The precision of the simultaneous regulation of the speeds of the two motors is considerably improved, according to the invention, by the addition of a synchronization loop B.SYN which comprises an electronic module? 4E whose output is connected to the input the speed regulator of one of the two motors, in this case the speed regulator RV2 of the motor M2, and the input of which is connected, simultaneously, to two resolvers RES1, RES2 directly coupled to the shafts of the two motors Mi, M2, respectively. The electronic module ME is designed and arranged to deliver an algebraic correction voltage "tc" which is a function of the instantaneous angular difference a11 existing between the two resolvers. It is, for example of the type EM 113 manufactured by the
INLAND Company 17 Bis avenue de Stalingrad 78190TRAPPES.

 It is thus possible to produce a synchronization loop for the speeds of the two motors with a cutoff frequency at least equal to 650 Hz, that is to say with a time constant of less than 1.5 milliseconds, a performance which can be considered as very satisfactory in the current state of the art of machine tools working with high feed speeds.
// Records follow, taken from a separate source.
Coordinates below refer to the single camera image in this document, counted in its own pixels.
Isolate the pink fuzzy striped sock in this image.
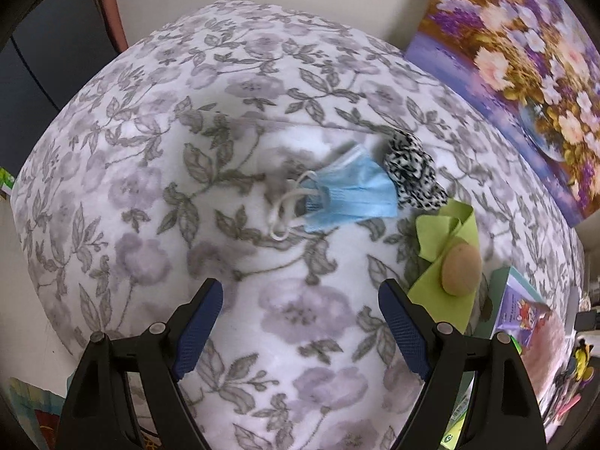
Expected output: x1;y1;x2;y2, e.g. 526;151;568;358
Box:
520;312;577;408

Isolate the black white spotted scrunchie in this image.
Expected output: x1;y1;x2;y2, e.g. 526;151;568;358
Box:
383;130;448;212

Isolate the bunch of keys and pens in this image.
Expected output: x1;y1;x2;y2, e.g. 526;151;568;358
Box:
550;379;594;425

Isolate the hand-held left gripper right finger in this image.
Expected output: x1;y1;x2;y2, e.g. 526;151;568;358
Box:
377;279;548;450

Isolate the brown wooden frame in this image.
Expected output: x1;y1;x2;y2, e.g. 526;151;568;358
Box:
91;0;130;53

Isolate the grey floral fleece blanket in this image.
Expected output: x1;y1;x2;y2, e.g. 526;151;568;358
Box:
10;1;587;450

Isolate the teal cardboard box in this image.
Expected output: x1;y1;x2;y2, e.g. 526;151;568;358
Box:
441;266;579;450

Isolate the round beige puff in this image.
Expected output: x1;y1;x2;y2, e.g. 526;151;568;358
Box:
441;240;483;297

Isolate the dark cabinet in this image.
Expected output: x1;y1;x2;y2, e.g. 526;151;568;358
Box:
0;9;127;179

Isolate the purple baby wipes packet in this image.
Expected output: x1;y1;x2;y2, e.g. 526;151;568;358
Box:
497;274;551;352

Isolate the yellow toy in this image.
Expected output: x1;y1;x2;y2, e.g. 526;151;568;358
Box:
573;337;595;381

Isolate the flower painting canvas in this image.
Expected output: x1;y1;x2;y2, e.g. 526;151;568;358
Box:
404;0;600;226

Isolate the blue face mask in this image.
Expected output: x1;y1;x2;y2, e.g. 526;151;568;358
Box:
268;144;399;242

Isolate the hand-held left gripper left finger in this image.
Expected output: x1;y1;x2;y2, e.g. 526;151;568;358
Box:
55;277;225;450

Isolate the green tissue pack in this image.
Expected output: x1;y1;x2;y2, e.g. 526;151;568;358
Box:
441;403;470;450

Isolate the green cloth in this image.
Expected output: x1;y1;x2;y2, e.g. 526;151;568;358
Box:
407;199;483;336

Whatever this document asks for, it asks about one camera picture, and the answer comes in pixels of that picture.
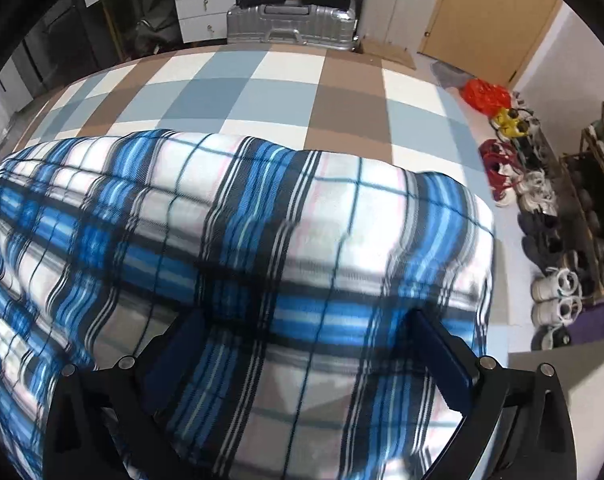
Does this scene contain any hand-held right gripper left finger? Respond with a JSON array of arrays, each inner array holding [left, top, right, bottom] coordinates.
[[42, 305, 208, 480]]

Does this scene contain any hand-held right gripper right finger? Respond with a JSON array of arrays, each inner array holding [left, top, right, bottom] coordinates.
[[409, 308, 578, 480]]

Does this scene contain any blue plaid shirt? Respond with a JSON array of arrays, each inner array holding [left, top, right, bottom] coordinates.
[[0, 129, 498, 480]]

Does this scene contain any purple bag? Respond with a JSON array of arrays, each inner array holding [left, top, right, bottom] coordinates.
[[567, 300, 604, 343]]

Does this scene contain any row of shoes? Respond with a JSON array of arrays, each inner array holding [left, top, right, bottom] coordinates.
[[477, 92, 585, 351]]

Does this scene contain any orange plastic bag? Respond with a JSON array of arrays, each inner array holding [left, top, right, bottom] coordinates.
[[459, 79, 512, 113]]

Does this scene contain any checked bed cover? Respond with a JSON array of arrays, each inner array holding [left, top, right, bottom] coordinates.
[[12, 42, 493, 201]]

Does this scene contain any grey floor mat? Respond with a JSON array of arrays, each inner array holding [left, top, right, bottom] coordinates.
[[429, 60, 470, 88]]

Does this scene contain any wooden door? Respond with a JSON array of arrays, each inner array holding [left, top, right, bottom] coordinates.
[[417, 0, 565, 86]]

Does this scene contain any white drawer desk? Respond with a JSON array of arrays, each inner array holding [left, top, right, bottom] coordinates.
[[82, 0, 240, 43]]

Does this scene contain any white upright suitcase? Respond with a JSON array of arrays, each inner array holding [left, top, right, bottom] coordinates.
[[357, 0, 455, 53]]

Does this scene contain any silver suitcase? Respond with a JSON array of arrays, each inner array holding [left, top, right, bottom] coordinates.
[[226, 2, 359, 52]]

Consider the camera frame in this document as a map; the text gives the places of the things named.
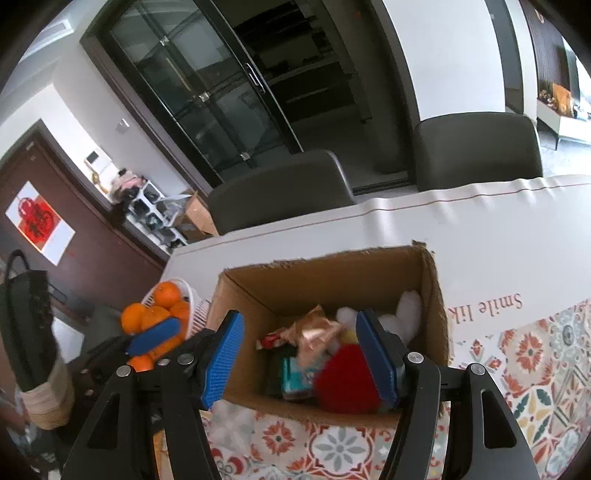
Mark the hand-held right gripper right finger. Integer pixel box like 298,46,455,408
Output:
355,309,541,480

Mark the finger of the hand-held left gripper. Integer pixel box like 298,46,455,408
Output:
85,316,184,377

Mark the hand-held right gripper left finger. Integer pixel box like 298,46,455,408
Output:
60,310,245,480

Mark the red plush pompom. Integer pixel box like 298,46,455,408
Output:
315,344,386,414

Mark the gold and red small trinket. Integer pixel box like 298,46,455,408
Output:
256,330,294,352

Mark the white plush toy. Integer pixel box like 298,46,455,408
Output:
336,290,424,344

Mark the rose gold foil packet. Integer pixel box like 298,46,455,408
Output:
288,305,347,370

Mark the blue tissue pack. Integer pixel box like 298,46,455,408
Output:
281,355,324,400

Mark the brown cardboard box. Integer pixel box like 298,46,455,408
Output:
205,240,455,430

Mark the white plastic fruit basket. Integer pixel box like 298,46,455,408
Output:
141,277,211,342

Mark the red and white door poster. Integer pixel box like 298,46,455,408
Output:
6,181,76,266

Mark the brown entrance door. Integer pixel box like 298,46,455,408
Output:
0,120,167,296

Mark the white shoe rack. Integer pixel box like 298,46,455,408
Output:
124,182,190,252

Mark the cardboard box with grey bag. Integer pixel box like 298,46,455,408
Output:
159,189,220,241

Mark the pile of clothes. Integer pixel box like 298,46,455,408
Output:
108,168,148,197

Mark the grey dining chair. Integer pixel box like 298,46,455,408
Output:
412,112,543,191
205,148,356,236

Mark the white patterned tablecloth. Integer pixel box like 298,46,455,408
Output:
152,174,591,480

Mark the dark glass sliding door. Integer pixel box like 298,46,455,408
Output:
78,0,416,190

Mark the white television cabinet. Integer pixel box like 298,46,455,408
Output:
536,99,591,151

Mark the yellow paper bag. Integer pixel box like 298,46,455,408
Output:
551,83,575,114

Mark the dark interior door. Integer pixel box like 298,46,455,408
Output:
485,0,525,114

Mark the white wall intercom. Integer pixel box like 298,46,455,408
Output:
84,150,112,174

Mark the dark slatted wall panel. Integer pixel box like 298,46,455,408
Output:
524,0,571,100

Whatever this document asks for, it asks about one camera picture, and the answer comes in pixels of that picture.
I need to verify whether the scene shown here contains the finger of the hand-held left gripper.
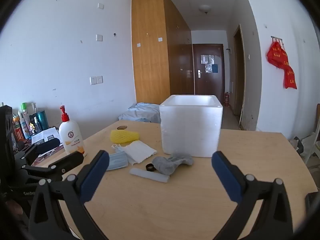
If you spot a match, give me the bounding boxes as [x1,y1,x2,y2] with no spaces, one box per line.
[14,138,61,167]
[22,151,84,182]

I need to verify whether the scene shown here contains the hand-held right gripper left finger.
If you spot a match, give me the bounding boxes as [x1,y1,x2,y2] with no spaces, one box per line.
[29,150,110,240]

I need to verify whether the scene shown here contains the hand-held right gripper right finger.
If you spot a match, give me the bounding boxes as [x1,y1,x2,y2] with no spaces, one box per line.
[211,151,293,240]

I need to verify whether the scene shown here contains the blue face mask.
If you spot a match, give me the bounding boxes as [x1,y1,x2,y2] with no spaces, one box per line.
[106,144,129,172]

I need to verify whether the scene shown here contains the yellow sponge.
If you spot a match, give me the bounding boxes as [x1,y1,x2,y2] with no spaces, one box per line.
[110,129,140,144]

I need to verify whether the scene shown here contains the white tissue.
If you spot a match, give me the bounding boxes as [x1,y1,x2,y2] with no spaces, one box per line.
[122,140,158,165]

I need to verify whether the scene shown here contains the white foam tube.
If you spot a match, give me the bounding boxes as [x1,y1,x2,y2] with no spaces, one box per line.
[129,168,170,183]

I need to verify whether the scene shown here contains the white foam box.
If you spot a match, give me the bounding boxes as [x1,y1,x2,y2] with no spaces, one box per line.
[159,94,223,158]

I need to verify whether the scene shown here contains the grey sock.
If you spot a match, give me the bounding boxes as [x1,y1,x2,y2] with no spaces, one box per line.
[152,152,194,176]

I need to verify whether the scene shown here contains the printed papers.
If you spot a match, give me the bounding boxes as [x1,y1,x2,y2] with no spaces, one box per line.
[31,127,60,145]

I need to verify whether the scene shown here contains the white pump bottle red cap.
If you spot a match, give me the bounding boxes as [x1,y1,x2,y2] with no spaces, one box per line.
[58,105,87,157]

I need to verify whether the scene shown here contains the teal cup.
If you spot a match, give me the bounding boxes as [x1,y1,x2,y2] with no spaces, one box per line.
[36,110,49,130]

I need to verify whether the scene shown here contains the orange bottle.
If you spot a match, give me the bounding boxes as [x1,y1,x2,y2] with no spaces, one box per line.
[12,114,24,142]

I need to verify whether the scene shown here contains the green-capped spray can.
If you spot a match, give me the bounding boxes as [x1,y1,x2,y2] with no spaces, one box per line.
[19,102,30,140]

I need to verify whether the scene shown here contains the dark bag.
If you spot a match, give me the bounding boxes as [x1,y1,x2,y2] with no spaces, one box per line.
[290,136,304,155]

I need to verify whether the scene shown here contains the light blue bedding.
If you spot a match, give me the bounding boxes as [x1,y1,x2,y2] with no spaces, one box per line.
[118,102,162,123]

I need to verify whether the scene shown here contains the dark brown door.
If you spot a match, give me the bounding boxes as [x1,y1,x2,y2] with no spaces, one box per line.
[192,43,224,100]

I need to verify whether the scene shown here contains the light brown door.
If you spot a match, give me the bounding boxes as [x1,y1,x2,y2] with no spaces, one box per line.
[234,24,247,128]

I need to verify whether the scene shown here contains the paper notices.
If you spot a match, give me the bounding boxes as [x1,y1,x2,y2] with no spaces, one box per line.
[201,54,218,73]

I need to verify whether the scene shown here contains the red printed bag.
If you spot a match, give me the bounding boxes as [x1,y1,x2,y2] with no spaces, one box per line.
[266,41,290,69]
[283,65,297,90]

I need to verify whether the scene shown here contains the wooden wardrobe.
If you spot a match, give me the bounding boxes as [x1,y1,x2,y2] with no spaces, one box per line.
[131,0,193,105]

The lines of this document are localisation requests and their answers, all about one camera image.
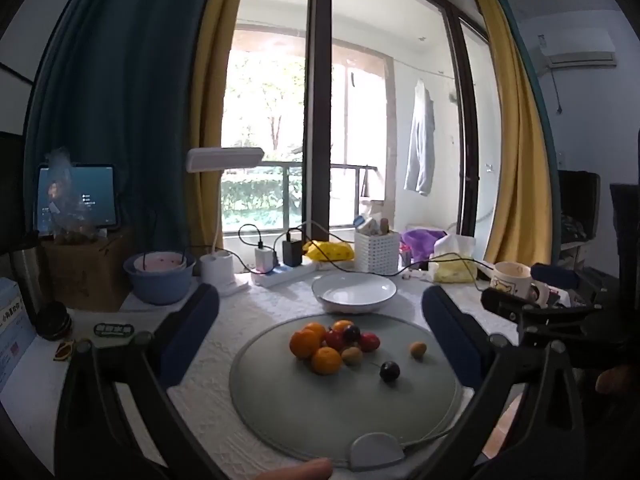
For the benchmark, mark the clear case with green label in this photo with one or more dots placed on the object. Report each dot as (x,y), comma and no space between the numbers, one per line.
(114,330)

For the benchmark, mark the round grey-green placemat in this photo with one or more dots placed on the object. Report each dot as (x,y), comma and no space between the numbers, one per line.
(320,410)

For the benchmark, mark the blue printed box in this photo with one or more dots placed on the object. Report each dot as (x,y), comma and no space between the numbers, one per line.
(15,335)

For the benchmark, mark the white printed mug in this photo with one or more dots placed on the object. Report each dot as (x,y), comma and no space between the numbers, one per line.
(511,281)

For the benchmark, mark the person's left hand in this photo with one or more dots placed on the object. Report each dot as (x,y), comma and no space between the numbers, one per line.
(300,470)

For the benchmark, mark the black charger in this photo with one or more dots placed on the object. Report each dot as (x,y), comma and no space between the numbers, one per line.
(293,251)

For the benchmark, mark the dark sliding door frame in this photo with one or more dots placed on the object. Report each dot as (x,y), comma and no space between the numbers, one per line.
(316,110)

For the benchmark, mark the white power strip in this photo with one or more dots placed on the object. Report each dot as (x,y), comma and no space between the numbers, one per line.
(285,275)

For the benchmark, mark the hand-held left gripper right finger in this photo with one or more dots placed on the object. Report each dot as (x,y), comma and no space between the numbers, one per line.
(450,331)

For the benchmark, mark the pink bowl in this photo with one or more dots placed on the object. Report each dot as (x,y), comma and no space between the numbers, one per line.
(160,262)

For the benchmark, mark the tablet screen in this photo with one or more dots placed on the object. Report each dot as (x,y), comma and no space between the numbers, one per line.
(95,195)

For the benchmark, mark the brown cardboard tube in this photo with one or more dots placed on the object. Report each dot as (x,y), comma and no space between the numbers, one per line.
(384,226)

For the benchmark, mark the yellow-framed glasses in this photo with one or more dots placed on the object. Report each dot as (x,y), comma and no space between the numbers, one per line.
(67,350)

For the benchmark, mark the blue white carton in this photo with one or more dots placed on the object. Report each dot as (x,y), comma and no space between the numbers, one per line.
(364,222)

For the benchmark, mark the yellow curtain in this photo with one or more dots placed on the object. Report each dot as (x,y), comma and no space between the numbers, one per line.
(215,85)
(515,135)

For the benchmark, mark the person's right hand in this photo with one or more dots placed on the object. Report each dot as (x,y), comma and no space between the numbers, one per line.
(616,379)

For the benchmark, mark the hanging grey shirt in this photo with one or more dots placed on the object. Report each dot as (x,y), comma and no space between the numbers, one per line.
(420,145)

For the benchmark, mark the orange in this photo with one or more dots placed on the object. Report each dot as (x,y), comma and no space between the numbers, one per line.
(326,361)
(344,325)
(304,343)
(316,328)

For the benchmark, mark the blue plastic bowl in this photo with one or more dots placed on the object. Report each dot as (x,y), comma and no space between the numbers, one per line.
(160,287)

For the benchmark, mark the white charger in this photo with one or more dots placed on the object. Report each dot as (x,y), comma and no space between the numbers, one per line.
(264,260)

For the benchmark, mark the steel bottle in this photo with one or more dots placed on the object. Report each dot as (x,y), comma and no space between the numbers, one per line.
(25,280)

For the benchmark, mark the white desk lamp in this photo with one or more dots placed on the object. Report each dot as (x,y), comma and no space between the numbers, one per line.
(217,270)

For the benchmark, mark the red tomato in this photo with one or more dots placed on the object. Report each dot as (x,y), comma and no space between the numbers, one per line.
(369,342)
(334,340)

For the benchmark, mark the white perforated basket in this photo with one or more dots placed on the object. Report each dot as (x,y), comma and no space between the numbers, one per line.
(377,255)

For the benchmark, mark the purple cloth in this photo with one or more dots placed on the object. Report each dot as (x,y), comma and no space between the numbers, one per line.
(422,241)

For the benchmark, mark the white textured tablecloth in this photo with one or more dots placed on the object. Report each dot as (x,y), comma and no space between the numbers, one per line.
(270,310)

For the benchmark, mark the teal curtain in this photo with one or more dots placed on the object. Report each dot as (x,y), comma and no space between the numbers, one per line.
(130,110)

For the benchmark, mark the yellow snack packet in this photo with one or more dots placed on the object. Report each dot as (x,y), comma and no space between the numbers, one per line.
(330,251)

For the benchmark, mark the cardboard box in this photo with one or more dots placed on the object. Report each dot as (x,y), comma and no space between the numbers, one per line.
(90,275)

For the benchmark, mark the yellow tissue pack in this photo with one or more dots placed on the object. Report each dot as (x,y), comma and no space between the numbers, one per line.
(452,265)

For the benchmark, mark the white air conditioner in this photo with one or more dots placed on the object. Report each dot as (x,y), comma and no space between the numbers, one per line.
(575,47)

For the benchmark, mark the small brown fruit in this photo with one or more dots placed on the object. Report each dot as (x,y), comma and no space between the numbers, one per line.
(352,356)
(418,350)

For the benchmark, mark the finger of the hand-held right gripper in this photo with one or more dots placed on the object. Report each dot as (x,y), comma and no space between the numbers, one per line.
(555,275)
(510,307)

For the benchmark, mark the white round plate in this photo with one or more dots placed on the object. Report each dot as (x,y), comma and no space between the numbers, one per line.
(354,292)

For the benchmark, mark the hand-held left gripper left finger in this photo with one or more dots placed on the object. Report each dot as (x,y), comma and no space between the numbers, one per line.
(192,331)

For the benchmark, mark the balcony railing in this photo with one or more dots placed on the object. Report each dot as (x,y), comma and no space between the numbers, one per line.
(280,175)

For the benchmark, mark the dark purple plum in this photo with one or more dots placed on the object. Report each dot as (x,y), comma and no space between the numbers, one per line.
(351,333)
(389,372)

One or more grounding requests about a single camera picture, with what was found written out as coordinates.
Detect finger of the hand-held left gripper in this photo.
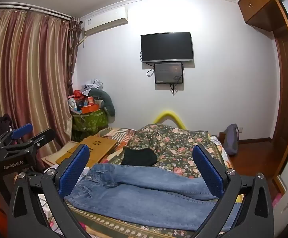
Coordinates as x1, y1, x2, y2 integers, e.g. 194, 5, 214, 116
4, 128, 56, 155
0, 123, 34, 146

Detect green floral storage box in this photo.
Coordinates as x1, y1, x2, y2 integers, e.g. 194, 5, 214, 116
72, 109, 109, 132

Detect orange box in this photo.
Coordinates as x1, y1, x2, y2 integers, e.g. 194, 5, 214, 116
81, 104, 101, 114

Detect wooden lap desk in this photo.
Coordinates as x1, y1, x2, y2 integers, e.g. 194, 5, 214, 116
78, 136, 117, 160

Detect light wooden board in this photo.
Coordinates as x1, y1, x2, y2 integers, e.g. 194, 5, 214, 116
41, 141, 79, 165

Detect white air conditioner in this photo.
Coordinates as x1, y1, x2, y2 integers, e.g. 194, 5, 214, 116
81, 6, 129, 36

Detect curtain rail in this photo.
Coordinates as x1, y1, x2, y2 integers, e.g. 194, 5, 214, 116
0, 1, 81, 21

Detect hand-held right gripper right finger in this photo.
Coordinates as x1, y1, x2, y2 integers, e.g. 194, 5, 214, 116
192, 144, 275, 238

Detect white crumpled cloth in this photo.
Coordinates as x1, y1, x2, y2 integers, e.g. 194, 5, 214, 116
82, 79, 103, 91

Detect purple backpack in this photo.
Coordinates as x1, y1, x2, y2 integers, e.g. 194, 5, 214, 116
223, 123, 240, 155

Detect blue jeans pants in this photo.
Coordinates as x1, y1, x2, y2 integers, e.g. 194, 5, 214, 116
64, 163, 241, 232

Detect striped curtain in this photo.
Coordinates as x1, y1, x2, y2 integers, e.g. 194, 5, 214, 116
0, 7, 82, 164

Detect dark clothes pile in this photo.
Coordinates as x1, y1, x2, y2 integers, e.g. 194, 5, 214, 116
0, 114, 13, 135

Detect wall television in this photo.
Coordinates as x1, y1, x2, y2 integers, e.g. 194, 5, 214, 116
140, 32, 194, 63

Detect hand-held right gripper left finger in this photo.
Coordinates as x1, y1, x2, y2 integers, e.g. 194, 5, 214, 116
7, 144, 91, 238

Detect striped cloth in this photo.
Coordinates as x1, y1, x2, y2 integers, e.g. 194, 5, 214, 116
107, 128, 136, 142

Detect small wall monitor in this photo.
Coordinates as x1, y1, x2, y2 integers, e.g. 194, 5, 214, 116
154, 62, 184, 84

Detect black cloth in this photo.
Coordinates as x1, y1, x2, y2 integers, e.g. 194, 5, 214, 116
121, 148, 158, 166

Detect floral blanket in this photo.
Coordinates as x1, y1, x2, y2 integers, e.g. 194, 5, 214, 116
67, 123, 236, 238

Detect wooden overhead cabinet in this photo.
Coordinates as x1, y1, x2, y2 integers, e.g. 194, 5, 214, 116
237, 0, 285, 31

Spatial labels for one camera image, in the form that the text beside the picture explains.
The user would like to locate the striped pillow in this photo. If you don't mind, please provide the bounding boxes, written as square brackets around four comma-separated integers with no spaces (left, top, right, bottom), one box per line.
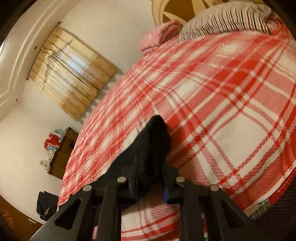
[177,2,273,43]

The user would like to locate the brown wooden door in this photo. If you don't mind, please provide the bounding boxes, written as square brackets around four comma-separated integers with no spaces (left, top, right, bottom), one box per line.
[0,195,44,241]

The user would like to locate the beige wooden headboard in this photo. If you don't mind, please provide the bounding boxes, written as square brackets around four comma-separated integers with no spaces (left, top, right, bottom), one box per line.
[150,0,223,26]

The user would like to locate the dark curtain rod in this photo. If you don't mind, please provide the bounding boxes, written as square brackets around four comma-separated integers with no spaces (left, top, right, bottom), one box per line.
[26,22,62,80]

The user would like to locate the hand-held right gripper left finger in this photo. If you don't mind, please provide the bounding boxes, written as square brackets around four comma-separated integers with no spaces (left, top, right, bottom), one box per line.
[30,153,139,241]

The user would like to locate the black suitcase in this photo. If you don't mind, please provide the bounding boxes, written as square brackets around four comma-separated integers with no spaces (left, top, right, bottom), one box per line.
[37,191,60,221]

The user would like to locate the brown wooden desk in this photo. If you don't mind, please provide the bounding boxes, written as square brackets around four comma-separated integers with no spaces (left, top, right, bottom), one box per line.
[47,126,79,180]

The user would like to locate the red gift bag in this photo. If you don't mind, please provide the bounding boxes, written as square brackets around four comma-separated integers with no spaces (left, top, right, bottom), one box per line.
[44,132,59,149]

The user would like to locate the pink folded blanket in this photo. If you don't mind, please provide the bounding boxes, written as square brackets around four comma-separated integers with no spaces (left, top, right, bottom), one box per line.
[139,20,184,54]

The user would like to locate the black pants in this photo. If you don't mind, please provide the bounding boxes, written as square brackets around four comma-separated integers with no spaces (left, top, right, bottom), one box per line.
[92,115,173,209]

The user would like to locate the bed with red plaid sheet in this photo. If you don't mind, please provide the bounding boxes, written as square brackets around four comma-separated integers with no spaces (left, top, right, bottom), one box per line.
[57,23,296,241]

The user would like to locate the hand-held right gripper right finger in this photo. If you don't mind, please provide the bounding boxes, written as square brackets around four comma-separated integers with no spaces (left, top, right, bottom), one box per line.
[162,159,266,241]

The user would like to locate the beige patterned window curtain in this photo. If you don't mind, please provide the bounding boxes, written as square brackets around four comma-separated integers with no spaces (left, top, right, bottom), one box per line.
[30,27,119,122]

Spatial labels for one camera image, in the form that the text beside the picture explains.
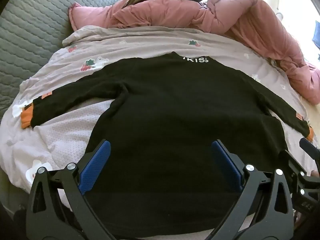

This speed synchronization loop of the two motors constitutes a kind of connection known as an "electric shaft", with a cut-off frequency more than six times higher than that of the speed control of the motors governed by the two loops. speed control BRV1 and BRV2 under the control of speed sensors CV1, CV2. The mechanical assembly is reduced to its simplest expression so that it can have a high rigidity in harmony with that of the electronic installation for controlling the molders

Claims (3)

 1. Method for controlling the simultaneous movements at high speed of the two ends of a gantry which carries a precision machining head and which is supported by two parallel slides, from a digital control installation, by means of two mechanical transmissions driven, respectively, by two electric motors equipped with speed regulators informed, at the same time, by the numerical control installation and by two speed sensors of the two motors, respectively, the positioning of the gantry being ensured, by means of the two motors under the control of a position sensor of said gantry, characterized in that the speed regulator of one of the motors is also informed by the algebraic difference of the indications of angular offset between the two shafts supplied, for example by two resolvers mounted directly respectively on the shafts of the two motors.  2. Installation for controlling the simultaneous movements at high speed of the two ends of a gantry which carries a precision machining head and which is supported by two parallel slides, comprising: two electric motors fitted with speed sensors, used for the drive of the two ends of the gantry by means of two mechanical transmissions, respectively; a digital control installation; a gantry position sensor connected to the input of the digital control installation by a position regulation loop; and two speed regulators of said motors, respectively; characterized in that it further comprises a loop. synchronization (B.SYN) composed of an electronic module (ME) whose output is connected to the speed controller input (RV2) of one (M2) of the two motors and whose input is connected, simultaneously, with two resolvers (RESl, RES2) directly coupled to the shafts of the two motors (M1, M2) respectively, said electronic module being designed and arranged to deliver an algebraic correction voltage (tc) which is a function of the angular deviation snapshot existing between the two resolvers.  3. Installation according to claim 2,  characterized in that the two ends of the porti  that (l) are supported by the slides (4, 5)  via two uprights (2, 3), while  that the two aforementioned mechanical transmissions (11,  13 and 12, 14) are interposed between the feet of the  said uprights and the corresponding slides.